Copy every line in the records below that contains the word "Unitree".

(Records from a data source)
++++++++++

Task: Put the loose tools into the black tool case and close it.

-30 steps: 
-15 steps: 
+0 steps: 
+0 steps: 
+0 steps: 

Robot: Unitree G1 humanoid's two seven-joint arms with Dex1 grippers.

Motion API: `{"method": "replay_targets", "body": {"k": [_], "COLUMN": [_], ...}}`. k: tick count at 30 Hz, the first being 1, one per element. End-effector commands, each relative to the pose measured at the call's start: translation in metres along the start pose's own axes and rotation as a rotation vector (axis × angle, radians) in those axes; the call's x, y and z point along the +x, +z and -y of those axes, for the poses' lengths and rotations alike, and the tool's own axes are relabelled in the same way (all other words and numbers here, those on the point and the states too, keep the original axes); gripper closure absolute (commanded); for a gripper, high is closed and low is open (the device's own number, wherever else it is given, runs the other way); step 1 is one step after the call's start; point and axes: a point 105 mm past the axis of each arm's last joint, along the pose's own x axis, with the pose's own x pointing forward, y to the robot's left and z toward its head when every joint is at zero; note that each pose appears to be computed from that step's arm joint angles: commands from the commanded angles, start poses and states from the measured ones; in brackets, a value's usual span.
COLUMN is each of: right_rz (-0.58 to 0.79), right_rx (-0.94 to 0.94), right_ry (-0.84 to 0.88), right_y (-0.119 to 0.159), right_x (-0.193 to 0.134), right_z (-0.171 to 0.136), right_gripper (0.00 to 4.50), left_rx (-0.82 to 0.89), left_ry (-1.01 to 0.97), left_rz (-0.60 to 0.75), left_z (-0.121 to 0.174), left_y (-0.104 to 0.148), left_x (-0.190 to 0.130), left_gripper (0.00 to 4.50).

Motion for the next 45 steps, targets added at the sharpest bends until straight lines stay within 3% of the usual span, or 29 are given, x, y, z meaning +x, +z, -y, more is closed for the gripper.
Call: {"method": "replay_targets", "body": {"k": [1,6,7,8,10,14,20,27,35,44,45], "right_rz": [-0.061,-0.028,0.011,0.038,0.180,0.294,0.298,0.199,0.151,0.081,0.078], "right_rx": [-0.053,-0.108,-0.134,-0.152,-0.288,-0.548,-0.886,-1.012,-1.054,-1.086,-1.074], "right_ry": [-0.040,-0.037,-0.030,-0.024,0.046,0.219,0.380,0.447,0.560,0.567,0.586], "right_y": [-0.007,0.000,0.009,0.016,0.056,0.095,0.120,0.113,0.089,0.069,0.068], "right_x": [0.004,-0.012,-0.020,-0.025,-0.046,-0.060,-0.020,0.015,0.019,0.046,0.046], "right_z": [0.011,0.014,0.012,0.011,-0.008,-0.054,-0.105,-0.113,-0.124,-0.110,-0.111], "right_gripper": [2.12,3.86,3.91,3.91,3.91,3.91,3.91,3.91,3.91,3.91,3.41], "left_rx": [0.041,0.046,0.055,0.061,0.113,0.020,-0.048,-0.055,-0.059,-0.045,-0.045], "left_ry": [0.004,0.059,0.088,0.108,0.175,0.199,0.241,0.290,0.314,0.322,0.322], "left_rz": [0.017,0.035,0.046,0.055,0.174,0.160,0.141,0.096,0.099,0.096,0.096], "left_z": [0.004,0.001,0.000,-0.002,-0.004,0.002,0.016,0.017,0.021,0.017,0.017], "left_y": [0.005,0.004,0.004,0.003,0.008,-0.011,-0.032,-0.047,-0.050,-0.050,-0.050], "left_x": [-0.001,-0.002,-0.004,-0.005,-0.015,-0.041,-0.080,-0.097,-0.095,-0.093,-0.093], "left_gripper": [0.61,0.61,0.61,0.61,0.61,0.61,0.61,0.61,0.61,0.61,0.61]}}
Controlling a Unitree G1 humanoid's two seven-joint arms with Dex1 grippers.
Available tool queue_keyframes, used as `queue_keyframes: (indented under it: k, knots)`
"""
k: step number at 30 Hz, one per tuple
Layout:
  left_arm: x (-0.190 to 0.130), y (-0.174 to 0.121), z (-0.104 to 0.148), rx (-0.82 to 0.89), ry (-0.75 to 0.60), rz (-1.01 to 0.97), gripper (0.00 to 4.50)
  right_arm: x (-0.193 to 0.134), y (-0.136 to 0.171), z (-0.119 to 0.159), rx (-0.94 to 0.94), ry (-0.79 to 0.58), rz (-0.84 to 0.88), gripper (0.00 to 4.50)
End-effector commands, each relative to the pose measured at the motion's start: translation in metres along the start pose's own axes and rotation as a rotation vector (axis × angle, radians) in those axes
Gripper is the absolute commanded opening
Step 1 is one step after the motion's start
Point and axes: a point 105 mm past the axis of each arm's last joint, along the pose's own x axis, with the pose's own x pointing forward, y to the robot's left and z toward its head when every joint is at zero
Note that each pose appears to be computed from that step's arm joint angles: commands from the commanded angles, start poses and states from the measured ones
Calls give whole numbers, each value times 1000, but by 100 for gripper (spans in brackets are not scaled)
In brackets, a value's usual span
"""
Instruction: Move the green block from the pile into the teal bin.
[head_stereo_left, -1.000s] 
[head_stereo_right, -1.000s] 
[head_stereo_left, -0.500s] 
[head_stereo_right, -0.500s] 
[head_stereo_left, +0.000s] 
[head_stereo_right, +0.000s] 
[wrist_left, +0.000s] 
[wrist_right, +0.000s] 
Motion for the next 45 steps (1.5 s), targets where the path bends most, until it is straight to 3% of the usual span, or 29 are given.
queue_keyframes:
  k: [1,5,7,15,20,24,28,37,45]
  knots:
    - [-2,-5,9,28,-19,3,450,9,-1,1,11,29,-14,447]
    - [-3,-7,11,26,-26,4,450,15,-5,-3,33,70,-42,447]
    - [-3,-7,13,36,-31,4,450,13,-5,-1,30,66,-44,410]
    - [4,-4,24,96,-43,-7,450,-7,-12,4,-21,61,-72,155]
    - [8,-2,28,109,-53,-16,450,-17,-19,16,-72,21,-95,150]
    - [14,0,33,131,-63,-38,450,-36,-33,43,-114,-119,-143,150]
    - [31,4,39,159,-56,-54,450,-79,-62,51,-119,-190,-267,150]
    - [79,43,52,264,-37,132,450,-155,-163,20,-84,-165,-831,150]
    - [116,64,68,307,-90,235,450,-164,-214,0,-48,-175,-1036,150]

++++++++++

■ **EXERCISE ANSWER**
Robot: Unitree G1 humanoid's two seven-joint arms with Dex1 grippers.
Controlling a Unitree G1 humanoid's two seven-joint arms with Dex1 grippers.

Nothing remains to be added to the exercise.